Global Lithium Ceramic Battery (LCB) Market: By Company

• Evonik

• ProLogium(PLG)

Global Lithium Ceramic Battery (LCB) Market: By Type

• Laminate Type

• Cylindrical Type

Global Lithium Ceramic Battery (LCB) Market: By Application

• Transportation

• Energy Storage System

• Telecom and IT

• Industrial Equipment

• Others

Global Lithium Ceramic Battery (LCB) Market: Regional Analysis

The regional analysis of the global Lithium Ceramic Battery (LCB) market provides insights into the market's performance across different regions of the world. The analysis is based on recent and future trends and includes market forecast for the prediction period. The countries covered in the regional analysis of the Lithium Ceramic Battery (LCB) market report are as follows:

North America: The North America region includes the U.S., Canada, and Mexico. The U.S. is the largest market for Lithium Ceramic Battery (LCB) in this region, followed by Canada and Mexico. The market growth in this region is primarily driven by the presence of key market players and the increasing demand for the product.

Europe: The Europe region includes Germany, France, U.K., Russia, Italy, Spain, Turkey, Netherlands, Switzerland, Belgium, and Rest of Europe. Germany is the largest market for Lithium Ceramic Battery (LCB) in this region, followed by the U.K. and France.

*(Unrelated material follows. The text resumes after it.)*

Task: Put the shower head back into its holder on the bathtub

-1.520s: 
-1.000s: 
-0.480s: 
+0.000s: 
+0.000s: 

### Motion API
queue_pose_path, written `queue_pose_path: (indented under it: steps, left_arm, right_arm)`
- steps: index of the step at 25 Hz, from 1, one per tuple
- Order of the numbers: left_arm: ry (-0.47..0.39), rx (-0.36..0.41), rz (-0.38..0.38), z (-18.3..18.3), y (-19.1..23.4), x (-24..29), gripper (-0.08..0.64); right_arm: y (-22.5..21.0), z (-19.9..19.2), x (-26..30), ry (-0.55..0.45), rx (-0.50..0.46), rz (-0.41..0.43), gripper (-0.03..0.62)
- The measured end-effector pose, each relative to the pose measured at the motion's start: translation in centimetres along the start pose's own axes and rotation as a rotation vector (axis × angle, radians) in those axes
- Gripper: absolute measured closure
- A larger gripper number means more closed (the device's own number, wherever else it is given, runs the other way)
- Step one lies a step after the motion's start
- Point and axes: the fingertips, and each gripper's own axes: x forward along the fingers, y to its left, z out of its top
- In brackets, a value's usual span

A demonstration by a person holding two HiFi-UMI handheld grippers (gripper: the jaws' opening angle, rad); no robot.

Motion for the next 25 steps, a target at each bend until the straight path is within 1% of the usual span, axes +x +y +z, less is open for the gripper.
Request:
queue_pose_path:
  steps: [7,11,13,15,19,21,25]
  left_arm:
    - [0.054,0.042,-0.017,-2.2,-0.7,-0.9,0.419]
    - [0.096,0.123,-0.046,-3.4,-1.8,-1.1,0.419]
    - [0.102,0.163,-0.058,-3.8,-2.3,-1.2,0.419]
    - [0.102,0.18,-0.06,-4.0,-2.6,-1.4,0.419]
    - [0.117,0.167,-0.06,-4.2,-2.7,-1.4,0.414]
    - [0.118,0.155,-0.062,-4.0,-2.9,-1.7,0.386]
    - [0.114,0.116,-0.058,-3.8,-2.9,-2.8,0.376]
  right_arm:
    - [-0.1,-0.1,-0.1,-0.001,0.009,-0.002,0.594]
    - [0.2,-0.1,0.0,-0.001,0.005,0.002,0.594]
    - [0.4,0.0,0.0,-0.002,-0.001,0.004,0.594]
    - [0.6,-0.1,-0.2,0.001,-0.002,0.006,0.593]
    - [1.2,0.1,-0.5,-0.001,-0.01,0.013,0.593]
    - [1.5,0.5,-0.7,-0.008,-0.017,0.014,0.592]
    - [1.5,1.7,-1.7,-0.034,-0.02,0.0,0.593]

The market growth in this region is driven by the increasing demand for the product in the automotive and aerospace sectors.

Asia-Pacific: The Asia-Pacific region includes Singapore, Malaysia, Australia, Thailand, Indonesia, Philippines, China, Japan, India, South Korea, and Rest of Asia-Pacific. China is the largest market for Lithium Ceramic Battery (LCB) in this region, followed by Japan and India. The market growth in this region is driven by the increasing adoption of the product in various end-use industries, such as automotive, aerospace, and construction.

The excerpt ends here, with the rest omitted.